It is easy to forget that without strong local communities there is no nation.

All these truths the corporations and their media would have us forget, for they are primarily driven by concerns for the next quarterly statement and the next career move.

It is a rare and brave person who stands up and continually reminds us of any one of these hard truths, as we do find it so much easier to forget them.

Rod Donald stood up and reminded us of all these hard truths and was widely derided and dismissed for his efforts. He worked to remind us of the great paradox that, with equal inevitability, our forgetfulness of these hard truths breed war and misery while our mindfulness of them promotes joy and peace.

It must be nearly thirty years ago of your young life when I first became acquainted with you, Rod, sometime back in that haze of days of developing urban communities, food cooperatives and anti-racism activities of the late 1970s in Christchurch. Since then I have watched and appreciated the way you have built on that local base to stand tall internationally for democracy and for a real chance of a future for our children. In particular I have admired your ability to cope with the constant simmering hostility, disbelief and derision of our corporation-bound media. It surely must have taken a great optimism and love to get up each day to face more of those interviews with dignity and not go right over the edge.

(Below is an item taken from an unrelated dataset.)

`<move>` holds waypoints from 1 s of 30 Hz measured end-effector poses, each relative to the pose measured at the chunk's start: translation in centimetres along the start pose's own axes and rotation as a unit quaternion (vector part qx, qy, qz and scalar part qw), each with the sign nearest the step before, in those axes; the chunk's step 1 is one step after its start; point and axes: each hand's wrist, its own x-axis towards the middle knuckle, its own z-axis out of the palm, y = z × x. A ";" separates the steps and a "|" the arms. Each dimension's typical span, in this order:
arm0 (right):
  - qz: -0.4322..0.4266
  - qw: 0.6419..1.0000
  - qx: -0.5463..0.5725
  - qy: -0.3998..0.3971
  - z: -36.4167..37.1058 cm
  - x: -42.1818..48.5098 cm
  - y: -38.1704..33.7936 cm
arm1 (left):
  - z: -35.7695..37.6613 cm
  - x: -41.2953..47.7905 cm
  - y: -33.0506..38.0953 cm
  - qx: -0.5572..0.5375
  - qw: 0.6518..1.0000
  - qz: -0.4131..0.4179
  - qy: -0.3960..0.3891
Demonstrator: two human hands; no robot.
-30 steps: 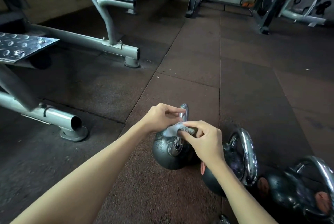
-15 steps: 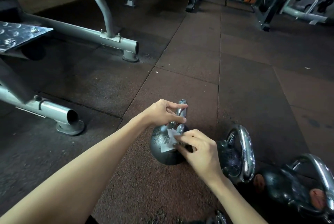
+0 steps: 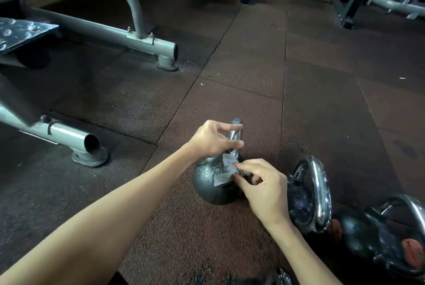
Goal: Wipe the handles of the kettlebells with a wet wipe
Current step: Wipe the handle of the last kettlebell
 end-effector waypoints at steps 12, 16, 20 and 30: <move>-0.049 0.998 -0.037 0.014 1.1 0.9 1.2 | 0.4 3.5 2.2 -0.034 0.998 -0.040 0.036; -0.026 0.996 -0.028 0.082 1.6 2.6 1.3 | -0.1 4.6 2.8 -0.025 0.996 -0.062 0.051; -0.043 0.997 -0.037 0.056 2.6 1.7 1.6 | -0.5 5.1 2.7 -0.021 0.996 -0.063 0.054; 0.018 0.993 -0.038 0.107 4.4 0.2 0.9 | -0.3 4.6 3.2 0.014 0.996 -0.069 0.063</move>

Farewell you tree hugger, you woolly woofter, you parasite, you bloody greenie agitator, you commie bastard, you wierdy beardy, you business flake, you airy fairy dreamer, you total disconnect, you pot head, you bleedin’ stirrer, you pontificating pain in the butt and all those other names our media commentators and the more forgetful among us like to dismiss you with. Know the world you dared to dream will be and thank you for making it possible. Kia ora, Rod. Kia kaha.

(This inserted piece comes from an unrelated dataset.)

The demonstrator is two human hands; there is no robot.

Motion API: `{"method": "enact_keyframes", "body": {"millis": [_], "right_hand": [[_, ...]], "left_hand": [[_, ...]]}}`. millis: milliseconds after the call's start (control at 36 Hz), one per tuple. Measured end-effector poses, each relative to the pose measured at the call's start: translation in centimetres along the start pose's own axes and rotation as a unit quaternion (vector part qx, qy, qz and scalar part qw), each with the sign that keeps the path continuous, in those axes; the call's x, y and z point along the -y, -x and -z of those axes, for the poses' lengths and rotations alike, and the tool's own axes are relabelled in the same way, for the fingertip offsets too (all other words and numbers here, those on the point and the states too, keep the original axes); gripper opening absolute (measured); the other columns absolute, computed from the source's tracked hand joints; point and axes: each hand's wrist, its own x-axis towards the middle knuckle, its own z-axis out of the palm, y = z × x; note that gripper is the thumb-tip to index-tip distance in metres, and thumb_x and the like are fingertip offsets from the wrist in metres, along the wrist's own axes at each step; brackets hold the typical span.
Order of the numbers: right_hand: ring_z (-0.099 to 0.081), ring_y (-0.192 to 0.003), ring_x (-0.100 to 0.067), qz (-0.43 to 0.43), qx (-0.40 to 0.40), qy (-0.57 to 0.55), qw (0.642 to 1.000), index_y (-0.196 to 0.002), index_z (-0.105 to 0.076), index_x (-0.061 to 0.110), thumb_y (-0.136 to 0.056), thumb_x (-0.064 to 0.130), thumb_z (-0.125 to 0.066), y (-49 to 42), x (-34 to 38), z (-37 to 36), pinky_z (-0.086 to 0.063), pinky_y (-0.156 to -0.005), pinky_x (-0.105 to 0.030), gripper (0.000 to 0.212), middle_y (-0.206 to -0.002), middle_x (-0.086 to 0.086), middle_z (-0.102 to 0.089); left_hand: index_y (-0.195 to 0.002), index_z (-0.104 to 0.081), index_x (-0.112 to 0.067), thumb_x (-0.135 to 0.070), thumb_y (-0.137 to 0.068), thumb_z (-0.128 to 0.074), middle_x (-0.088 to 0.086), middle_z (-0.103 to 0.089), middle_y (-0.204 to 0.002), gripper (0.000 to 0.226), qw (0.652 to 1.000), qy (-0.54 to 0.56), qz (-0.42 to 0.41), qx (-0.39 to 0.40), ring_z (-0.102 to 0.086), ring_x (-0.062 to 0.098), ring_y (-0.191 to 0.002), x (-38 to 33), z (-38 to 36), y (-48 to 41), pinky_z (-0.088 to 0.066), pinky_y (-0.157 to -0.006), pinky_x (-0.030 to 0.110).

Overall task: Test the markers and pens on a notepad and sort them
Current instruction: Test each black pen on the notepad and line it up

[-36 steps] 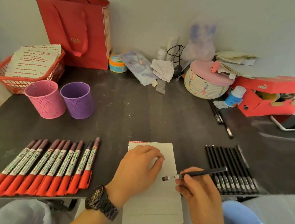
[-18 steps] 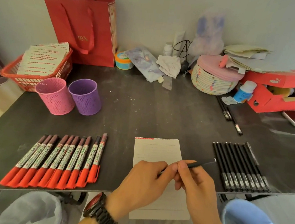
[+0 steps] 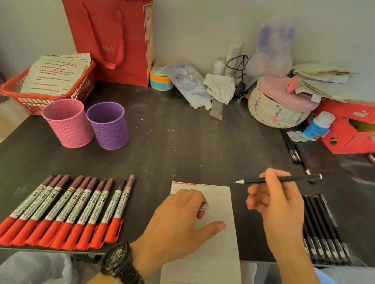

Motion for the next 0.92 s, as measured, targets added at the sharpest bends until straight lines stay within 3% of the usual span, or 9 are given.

Since writing this I have heard others state similar views. Winston Peters generated gales of laughter in Parliament when he too spoke of his admiration of Rod’s ability to retain his sanity in the face of our media. I suspect many journalists have difficulty understanding this. Perhaps being part of the problem they cannot fully appreciate how destructive the glib, “sound-byte”, ratings driven, tycoon dominated industry is. Unlike Rod, they can contribute little that is sustainable. They are soon out of a job if they try.

On Monday afternoon the National Radio panel discussed your legacy, as is appropriate on such a programme. The guests were John Ansell and Bruce Wallace.

John is the architect the National Party’s bill boards in the last election and is credited with gaining the party many votes. The ads were deeply anti-democratic in that they portrayed issues in First Past the Post Blue-Red rather than the multicolour Proportional Representation system that New Zealanders voted for. The billboards divided New Zealand into Kiwi (Blue) and Iwi (Red) and financial options into taxes (Red) and tax cuts (Blue)… This reveals a simplicity and amorality of thinking that is not nation building.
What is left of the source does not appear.